**Task instructions:**
Read the lines below, and copy any that contain the string "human".

**Given data:**

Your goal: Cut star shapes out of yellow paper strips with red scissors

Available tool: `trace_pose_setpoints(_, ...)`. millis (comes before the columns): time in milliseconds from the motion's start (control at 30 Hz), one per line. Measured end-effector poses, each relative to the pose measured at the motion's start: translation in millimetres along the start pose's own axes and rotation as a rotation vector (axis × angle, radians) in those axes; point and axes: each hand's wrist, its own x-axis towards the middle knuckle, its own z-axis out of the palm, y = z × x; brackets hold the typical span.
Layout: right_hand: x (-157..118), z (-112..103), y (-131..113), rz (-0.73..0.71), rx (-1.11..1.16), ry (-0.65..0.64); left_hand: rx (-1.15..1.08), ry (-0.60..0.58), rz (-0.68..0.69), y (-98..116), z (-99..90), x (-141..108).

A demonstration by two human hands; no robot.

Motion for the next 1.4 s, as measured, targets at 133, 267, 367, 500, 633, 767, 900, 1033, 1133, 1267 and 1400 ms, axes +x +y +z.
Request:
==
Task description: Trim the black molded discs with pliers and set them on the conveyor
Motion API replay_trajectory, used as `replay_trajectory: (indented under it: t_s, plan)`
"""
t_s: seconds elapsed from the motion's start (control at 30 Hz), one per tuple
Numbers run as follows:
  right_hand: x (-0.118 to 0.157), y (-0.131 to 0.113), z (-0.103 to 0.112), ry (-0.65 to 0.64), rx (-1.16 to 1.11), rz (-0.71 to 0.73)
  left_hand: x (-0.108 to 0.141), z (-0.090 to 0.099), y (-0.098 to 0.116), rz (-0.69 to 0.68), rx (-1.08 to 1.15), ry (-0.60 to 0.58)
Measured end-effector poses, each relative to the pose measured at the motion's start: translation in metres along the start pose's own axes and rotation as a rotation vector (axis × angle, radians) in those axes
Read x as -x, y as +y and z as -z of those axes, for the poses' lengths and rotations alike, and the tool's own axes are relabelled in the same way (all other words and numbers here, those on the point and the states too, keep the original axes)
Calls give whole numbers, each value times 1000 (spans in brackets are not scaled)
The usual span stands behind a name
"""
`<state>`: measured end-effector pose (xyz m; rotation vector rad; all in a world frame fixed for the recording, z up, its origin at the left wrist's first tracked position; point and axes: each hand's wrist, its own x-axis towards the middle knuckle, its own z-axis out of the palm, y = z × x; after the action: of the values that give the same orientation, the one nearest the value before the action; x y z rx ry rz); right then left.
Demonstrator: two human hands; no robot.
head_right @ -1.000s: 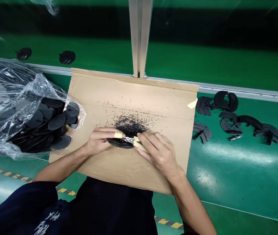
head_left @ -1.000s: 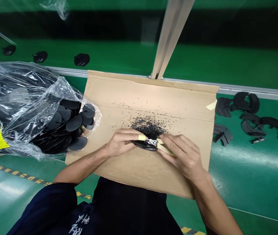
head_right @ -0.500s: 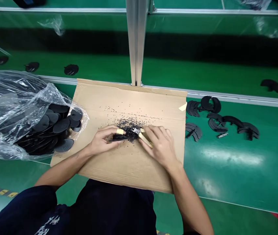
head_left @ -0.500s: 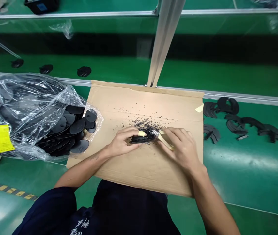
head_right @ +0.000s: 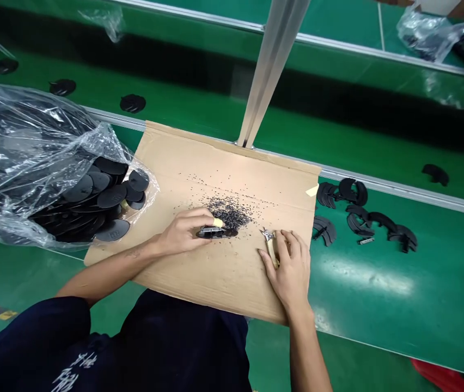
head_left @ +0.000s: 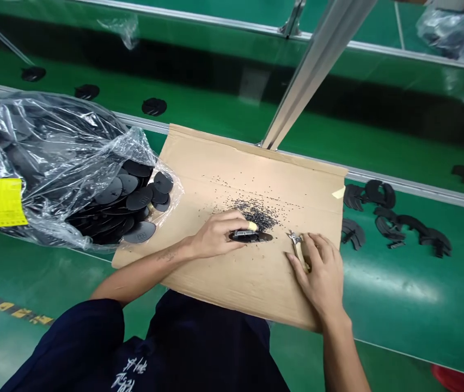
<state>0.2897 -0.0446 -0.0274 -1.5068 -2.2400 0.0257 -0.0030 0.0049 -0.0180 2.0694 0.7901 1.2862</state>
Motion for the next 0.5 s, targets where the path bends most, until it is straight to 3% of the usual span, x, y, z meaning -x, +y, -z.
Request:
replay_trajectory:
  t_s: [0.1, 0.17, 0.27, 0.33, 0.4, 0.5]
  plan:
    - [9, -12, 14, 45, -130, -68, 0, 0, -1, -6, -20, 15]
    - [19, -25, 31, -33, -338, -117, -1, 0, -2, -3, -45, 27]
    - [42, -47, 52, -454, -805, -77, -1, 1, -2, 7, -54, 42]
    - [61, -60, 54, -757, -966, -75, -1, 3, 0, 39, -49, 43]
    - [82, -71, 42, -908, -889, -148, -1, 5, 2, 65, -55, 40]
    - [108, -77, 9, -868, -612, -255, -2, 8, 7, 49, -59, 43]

**Your solution:**
A demonstration by two human hands; no robot.
Demonstrator: two human hands; no robot.

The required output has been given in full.